→ Exercise: When the line containing "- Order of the" is found in the data below, copy it and each line after it through the line containing "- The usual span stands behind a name", exactly and with no others.

▼

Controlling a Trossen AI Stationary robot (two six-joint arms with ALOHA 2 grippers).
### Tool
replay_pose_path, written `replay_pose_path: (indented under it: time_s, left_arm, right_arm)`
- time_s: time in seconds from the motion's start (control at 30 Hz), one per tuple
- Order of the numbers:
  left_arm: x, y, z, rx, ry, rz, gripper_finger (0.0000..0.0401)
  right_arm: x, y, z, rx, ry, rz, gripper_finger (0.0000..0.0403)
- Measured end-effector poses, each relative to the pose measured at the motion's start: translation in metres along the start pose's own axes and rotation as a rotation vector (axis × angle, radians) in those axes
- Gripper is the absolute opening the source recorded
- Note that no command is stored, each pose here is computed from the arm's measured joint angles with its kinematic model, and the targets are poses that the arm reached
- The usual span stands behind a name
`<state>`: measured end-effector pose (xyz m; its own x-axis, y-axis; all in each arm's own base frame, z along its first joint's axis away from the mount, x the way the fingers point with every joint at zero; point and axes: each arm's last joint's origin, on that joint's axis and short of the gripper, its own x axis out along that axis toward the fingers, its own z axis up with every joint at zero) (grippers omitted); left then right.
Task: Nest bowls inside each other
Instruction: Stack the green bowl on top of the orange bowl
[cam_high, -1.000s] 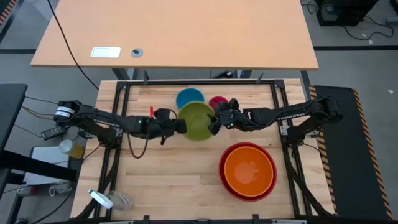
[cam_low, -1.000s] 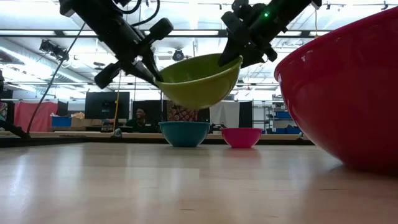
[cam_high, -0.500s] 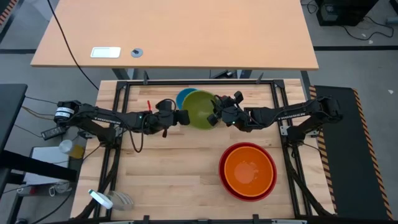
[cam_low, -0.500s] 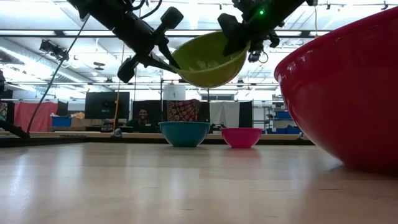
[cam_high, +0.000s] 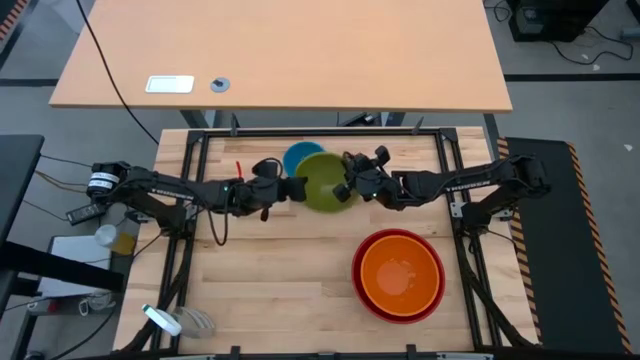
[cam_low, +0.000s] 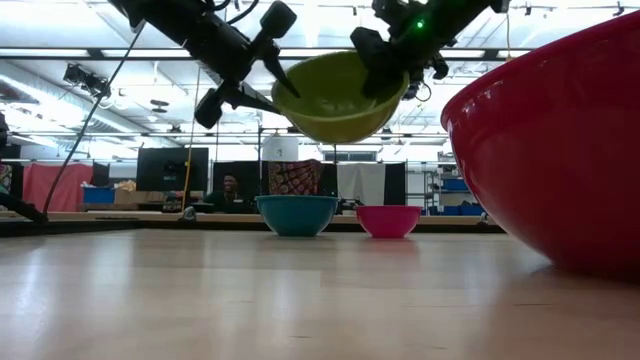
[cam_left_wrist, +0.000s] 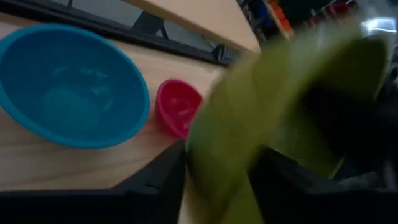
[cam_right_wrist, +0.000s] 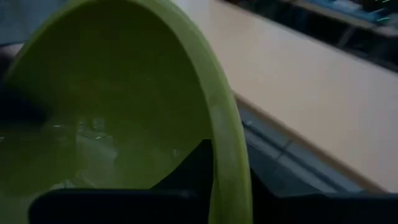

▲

→ Result:
- Order of the numbers:
  left_arm: x, y, z, rx, ry, rz, gripper_finger (0.0000..0.0401)
  right_arm: x, y, z, rx, ry, rz, gripper_finger (0.0000..0.0403)
- Measured end-effector poses, each relative to the pose measured at the motion's start: translation in metres along the start pose's own axes and rotation as a rotation vector (axis × angle, radians) in those axes
- Gripper is the absolute opening the source recorded
- Note that no command is stored, each pose here is computed from the arm's measured joint angles with its kinematic model, and the targets are poses that the arm reached
- The usual span stands behind a name

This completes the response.